IOC board to review Rio final preparations, Russia doping
Less than a week before the opening of the Olympics, IOC leaders will meet in Rio de Janeiro this weekend to review the final preparations for the games and deal with the fallout from the doping scandal that has led to the exclusion of more than 100 Russian athletes.
The International Olympic Committee’s ruling executive board opens a two-day meeting on Saturday, its last formal gathering before next Friday night’s opening ceremony at the Maracana stadium.
The meeting comes less than a week after the IOC board decided not to ban Russia’s entire team from the games because of state-sponsored doping. Rejecting calls by more than a dozen antidoping agencies for a complete ban on Russia, the IOC left it to individual sports federations to vet which athletes could compete or not.
Russian Sports Minister Vitaly Mutko said Friday that, so far, 272 of the country’s athletes had been cleared by international federations, out of an original team of 387. More than 100, however, have been barred _ including the track and field team banned by the IAAF and more than 30 other athletes rejected under new IOC eligibility criteria.

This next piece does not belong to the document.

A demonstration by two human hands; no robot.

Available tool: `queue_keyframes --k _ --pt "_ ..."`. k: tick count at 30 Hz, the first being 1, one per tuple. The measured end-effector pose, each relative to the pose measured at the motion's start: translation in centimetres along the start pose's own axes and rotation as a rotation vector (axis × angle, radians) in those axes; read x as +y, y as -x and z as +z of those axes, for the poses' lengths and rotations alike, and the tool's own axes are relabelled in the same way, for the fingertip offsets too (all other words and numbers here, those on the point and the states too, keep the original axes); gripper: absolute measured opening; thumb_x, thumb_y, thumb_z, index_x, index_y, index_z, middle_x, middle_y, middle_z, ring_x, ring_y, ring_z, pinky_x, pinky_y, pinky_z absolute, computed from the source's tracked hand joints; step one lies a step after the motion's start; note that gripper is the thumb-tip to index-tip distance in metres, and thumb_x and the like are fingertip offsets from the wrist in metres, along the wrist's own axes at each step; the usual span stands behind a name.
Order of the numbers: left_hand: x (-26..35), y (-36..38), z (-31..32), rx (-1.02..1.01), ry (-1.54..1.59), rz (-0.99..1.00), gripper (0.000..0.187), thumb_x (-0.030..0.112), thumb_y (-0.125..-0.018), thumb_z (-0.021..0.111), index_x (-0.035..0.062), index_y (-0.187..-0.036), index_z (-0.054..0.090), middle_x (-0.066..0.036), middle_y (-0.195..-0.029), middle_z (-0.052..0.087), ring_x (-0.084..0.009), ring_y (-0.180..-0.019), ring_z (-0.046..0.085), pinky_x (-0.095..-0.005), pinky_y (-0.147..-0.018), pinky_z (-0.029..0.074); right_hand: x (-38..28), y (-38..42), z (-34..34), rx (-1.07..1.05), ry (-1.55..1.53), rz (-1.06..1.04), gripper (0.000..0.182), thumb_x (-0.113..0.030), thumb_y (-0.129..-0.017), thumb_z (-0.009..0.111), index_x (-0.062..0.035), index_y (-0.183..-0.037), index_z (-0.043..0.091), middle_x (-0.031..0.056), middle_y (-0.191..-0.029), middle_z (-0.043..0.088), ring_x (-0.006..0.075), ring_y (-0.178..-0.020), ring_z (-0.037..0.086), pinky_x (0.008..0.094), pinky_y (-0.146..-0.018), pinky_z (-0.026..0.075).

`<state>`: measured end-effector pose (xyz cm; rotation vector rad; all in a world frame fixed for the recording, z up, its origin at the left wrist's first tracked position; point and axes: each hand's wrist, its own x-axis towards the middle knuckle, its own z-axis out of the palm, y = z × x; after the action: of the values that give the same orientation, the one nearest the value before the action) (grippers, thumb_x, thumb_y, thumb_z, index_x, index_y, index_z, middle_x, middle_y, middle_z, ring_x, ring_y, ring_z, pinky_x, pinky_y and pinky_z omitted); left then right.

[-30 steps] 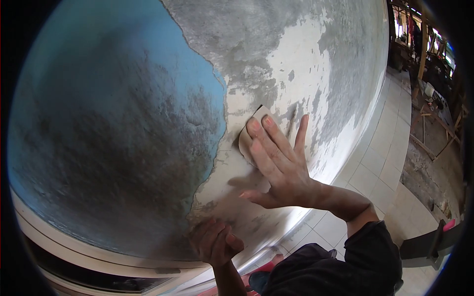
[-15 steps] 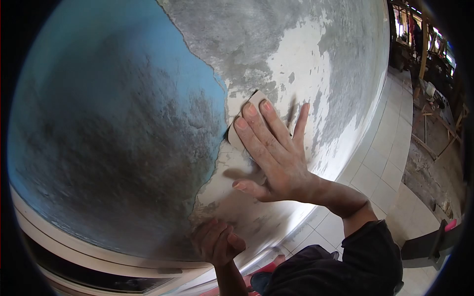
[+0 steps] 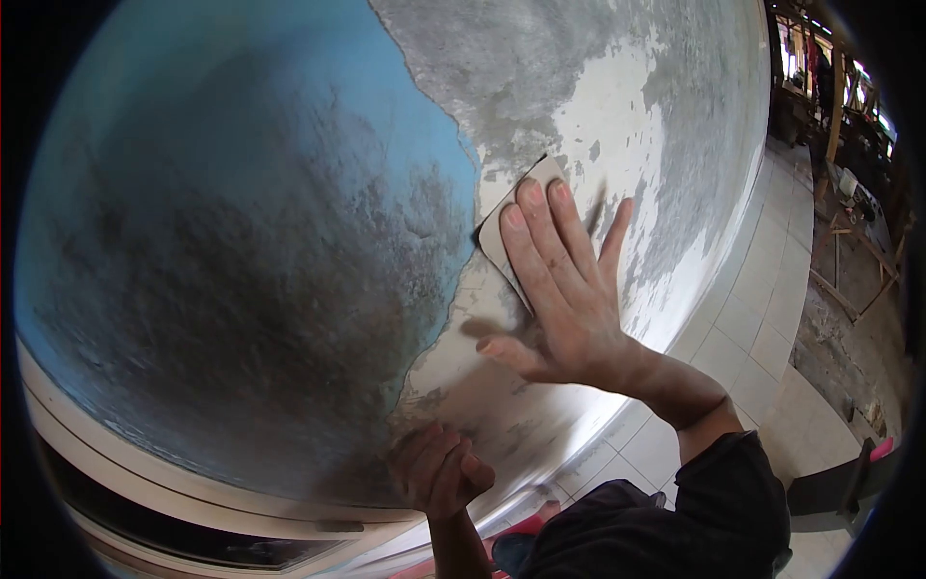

Russia’s eight-member weightlifting team was kicked out of the games on Friday for what the international federation called “extremely shocking’’ doping results that brought the sport into “disrepute.’’
The IOC has been roundly criticized by anti-doping bodies, athletes groups and Western media for not imposing a total ban on Russia. Pressure for the full sanction followed a World AntiDoping Agency report by Canadian lawyer Richard McLaren that accused Russia’s sports ministry of overseeing a vast doping conspiracy involving the country’s summer and winter sports athletes.
Bach has defended the decision as protecting individual athletes from collective punishment.